Das Gericht habe den 48 Jahre alten Schauspieler nämlich wegen einer „unerlaubten Beziehung“ zu 99 Peitschenhieben verurteilt, berichtete die iranische Nachrichtenagentur Fars unter Berufung auf seine Verteidigung.
Dem Bericht zufolge kann das Urteil vor dem obersten Gerichtshof angefochten werden. Eine Stellungnahme der Justiz lag zunächst nicht vor.
Im Oktober hatte eine junge Schauspielerin den Filmstar zunächst anonym angezeigt.
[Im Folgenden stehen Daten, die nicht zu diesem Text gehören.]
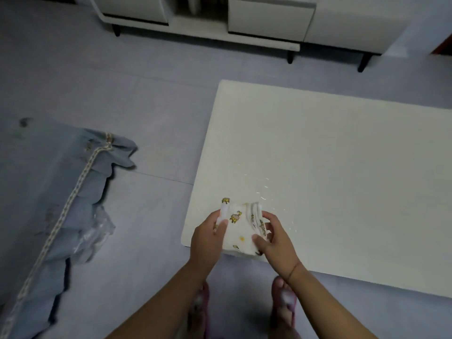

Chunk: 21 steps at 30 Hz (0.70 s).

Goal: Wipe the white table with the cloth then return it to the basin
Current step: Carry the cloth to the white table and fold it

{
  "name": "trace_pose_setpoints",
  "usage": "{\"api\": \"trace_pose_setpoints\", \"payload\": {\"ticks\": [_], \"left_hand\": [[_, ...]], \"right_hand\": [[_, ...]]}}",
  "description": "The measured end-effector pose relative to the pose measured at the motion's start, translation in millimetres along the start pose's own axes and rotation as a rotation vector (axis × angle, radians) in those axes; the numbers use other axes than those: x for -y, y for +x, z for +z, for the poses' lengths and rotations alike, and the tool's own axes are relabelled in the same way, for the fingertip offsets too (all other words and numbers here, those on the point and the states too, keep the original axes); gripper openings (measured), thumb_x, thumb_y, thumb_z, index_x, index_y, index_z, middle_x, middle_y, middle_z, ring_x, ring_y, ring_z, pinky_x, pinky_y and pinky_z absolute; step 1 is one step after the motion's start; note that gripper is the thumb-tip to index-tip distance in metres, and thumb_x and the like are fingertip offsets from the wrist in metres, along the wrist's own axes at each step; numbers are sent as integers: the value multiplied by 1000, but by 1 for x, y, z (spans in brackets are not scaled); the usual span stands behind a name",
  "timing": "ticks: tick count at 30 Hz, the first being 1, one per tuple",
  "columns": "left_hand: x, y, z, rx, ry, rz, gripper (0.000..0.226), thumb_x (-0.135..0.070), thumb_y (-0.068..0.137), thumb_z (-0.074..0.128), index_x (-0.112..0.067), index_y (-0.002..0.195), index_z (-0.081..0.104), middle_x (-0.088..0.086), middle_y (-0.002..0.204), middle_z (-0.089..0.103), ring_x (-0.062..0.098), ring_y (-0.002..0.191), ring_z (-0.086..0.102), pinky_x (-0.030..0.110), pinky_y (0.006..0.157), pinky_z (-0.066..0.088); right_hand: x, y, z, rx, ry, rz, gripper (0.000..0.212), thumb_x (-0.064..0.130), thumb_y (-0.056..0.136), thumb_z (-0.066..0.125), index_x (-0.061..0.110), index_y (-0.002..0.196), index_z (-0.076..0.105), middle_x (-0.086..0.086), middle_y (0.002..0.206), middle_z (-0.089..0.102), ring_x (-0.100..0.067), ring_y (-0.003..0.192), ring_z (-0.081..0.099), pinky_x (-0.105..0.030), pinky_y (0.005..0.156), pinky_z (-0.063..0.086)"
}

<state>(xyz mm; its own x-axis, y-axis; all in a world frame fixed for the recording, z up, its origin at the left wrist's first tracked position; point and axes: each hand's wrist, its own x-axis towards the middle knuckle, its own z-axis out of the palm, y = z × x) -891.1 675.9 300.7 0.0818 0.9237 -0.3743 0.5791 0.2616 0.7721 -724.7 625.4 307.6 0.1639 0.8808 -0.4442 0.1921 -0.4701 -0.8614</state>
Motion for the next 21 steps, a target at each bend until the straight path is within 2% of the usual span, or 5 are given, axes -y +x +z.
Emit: {"api": "trace_pose_setpoints", "payload": {"ticks": [9,13,16,18,21], "left_hand": [[100,65,25,39,170,62,39,-27,100,47,-11,134,53,9,120,67,24,111,61,23,83,44],[137,79,47,56,250,45,39,-26,99,49,-14,136,51,9,118,67,25,105,63,37,87,51],[160,84,50,-55,453,186,40,-21,92,60,-10,131,55,13,123,61,32,112,56,43,95,43],[171,90,45,-138,536,263,47,-23,93,60,-6,136,50,18,139,50,36,129,45,50,108,31],[187,107,34,-74,558,279,58,-38,100,34,-8,149,28,13,157,22,28,146,18,46,119,9]], "right_hand": [[-76,46,76,-164,10,97,56,-8,82,58,26,126,47,15,104,57,1,83,56,-8,69,45],[-116,65,97,-199,-56,165,57,-6,82,56,22,130,45,3,116,57,-15,101,56,-27,90,48],[-135,72,113,-352,-433,196,61,2,77,60,16,134,45,-9,126,49,-27,114,49,-36,96,40],[-140,76,129,-496,-641,77,62,9,74,64,12,134,45,-17,135,44,-34,124,43,-45,104,35],[-143,87,160,-432,-854,-30,56,36,92,39,15,144,32,-16,154,25,-31,143,18,-47,117,8]]}}
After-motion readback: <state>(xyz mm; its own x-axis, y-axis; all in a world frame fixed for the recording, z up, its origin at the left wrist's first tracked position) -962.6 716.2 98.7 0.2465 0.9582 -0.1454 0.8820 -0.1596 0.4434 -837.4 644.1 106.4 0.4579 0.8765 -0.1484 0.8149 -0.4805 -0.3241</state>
Er wurde kurzzeitig festgenommen, verließ jedoch das Land, als er auf Kaution freikam. Er wies die Anschuldigungen stets zurück. Der Fall hatte eine landesweite Debatte über Gewalt und die Machtverhältnisse in der iranischen Filmbranche ausgelöst. Im Zuge der landesweiten Debatte wandte sich die Klägerin damals kurze Zeit später an die Öffentlichkeit. Dschamschidi kehrte in den Iran zurück.
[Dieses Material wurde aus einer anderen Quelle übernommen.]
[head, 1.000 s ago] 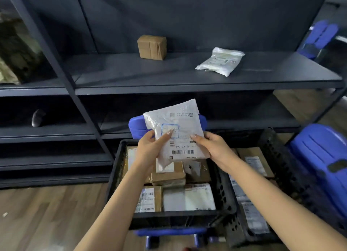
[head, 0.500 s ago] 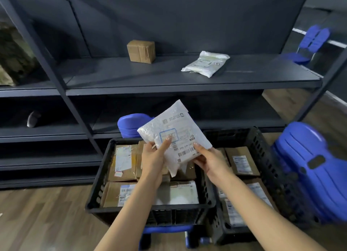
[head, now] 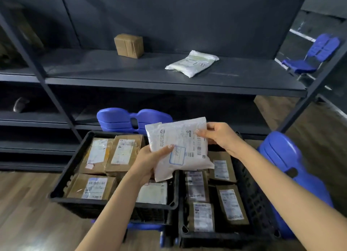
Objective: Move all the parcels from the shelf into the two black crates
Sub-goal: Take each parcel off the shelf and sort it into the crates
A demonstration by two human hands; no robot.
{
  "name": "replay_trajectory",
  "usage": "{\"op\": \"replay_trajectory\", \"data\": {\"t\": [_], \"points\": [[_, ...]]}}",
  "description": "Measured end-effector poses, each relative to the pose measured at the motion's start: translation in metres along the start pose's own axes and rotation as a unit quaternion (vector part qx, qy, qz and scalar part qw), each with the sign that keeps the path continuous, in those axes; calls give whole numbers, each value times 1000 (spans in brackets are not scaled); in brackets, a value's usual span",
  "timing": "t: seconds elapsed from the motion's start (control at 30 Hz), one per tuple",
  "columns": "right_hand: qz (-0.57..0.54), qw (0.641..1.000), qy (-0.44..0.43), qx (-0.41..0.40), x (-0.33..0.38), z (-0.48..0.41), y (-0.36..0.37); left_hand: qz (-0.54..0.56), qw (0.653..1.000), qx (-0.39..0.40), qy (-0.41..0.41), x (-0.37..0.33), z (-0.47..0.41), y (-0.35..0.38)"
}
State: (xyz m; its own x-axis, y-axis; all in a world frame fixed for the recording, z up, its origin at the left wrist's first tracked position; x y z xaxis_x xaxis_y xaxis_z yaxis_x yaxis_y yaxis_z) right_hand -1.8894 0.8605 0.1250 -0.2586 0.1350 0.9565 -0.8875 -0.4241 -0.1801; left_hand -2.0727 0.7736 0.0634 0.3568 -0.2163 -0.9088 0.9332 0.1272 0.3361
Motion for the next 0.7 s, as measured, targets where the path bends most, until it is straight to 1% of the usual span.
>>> {"op": "replay_trajectory", "data": {"t": [0.07,0.13,0.17,0.23,0.3,0.4,0.5,0.6,0.63,0.7], "points": [[-33,999,-2,-34,-4,0,-9,55,998,-30,25,1,2,6],[-85,995,14,-54,-18,2,-13,98,993,-50,49,0,4,12],[-115,991,31,-56,-30,3,-11,115,990,-57,57,-1,4,15],[-177,982,61,-35,-54,7,2,144,985,-77,63,1,4,16],[-228,971,63,-18,-69,12,15,153,981,-101,58,7,3,16],[-260,963,51,-56,-78,15,11,152,983,-98,42,19,2,19],[-242,966,49,-71,-76,12,-3,123,990,-58,23,27,2,21],[-170,983,35,-62,-61,10,-23,108,994,-19,-22,33,1,9],[-135,989,24,-59,-52,9,-30,85,996,-3,-28,29,0,4],[-53,998,16,-42,-37,6,-36,1,999,38,-39,19,-2,0]]}}
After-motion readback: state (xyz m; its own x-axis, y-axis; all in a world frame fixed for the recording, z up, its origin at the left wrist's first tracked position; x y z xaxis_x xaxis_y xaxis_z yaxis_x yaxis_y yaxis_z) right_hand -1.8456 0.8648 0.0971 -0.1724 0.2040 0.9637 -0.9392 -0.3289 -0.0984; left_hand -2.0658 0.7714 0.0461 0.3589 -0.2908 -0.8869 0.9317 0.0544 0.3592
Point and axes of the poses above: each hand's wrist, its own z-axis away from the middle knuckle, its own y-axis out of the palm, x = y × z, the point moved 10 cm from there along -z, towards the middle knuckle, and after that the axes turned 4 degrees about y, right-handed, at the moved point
In Extremfällen droht Todesstrafe
Der Fall reiht sich ein in eine globale Debatte, die mit dem Fall Harvey Weinstein im Herbst 2017 begann und seither in vielen Ländern die Strukturen von Macht und Schweigen infrage stellt. Auch im Iran gibt es seit einigen Jahren eine vorsichtige MeToo-Bewegung. Doch der öffentliche Umgang mit sexueller Gewalt ist geprägt von Misstrauen, Tabus und rechtlichen Hürden. Außereheliche Beziehungen im Iran sind gemäß islamischer Rechtsauffassung verboten. In Extremfällen können Vergewaltiger zum Tode verurteilt werden.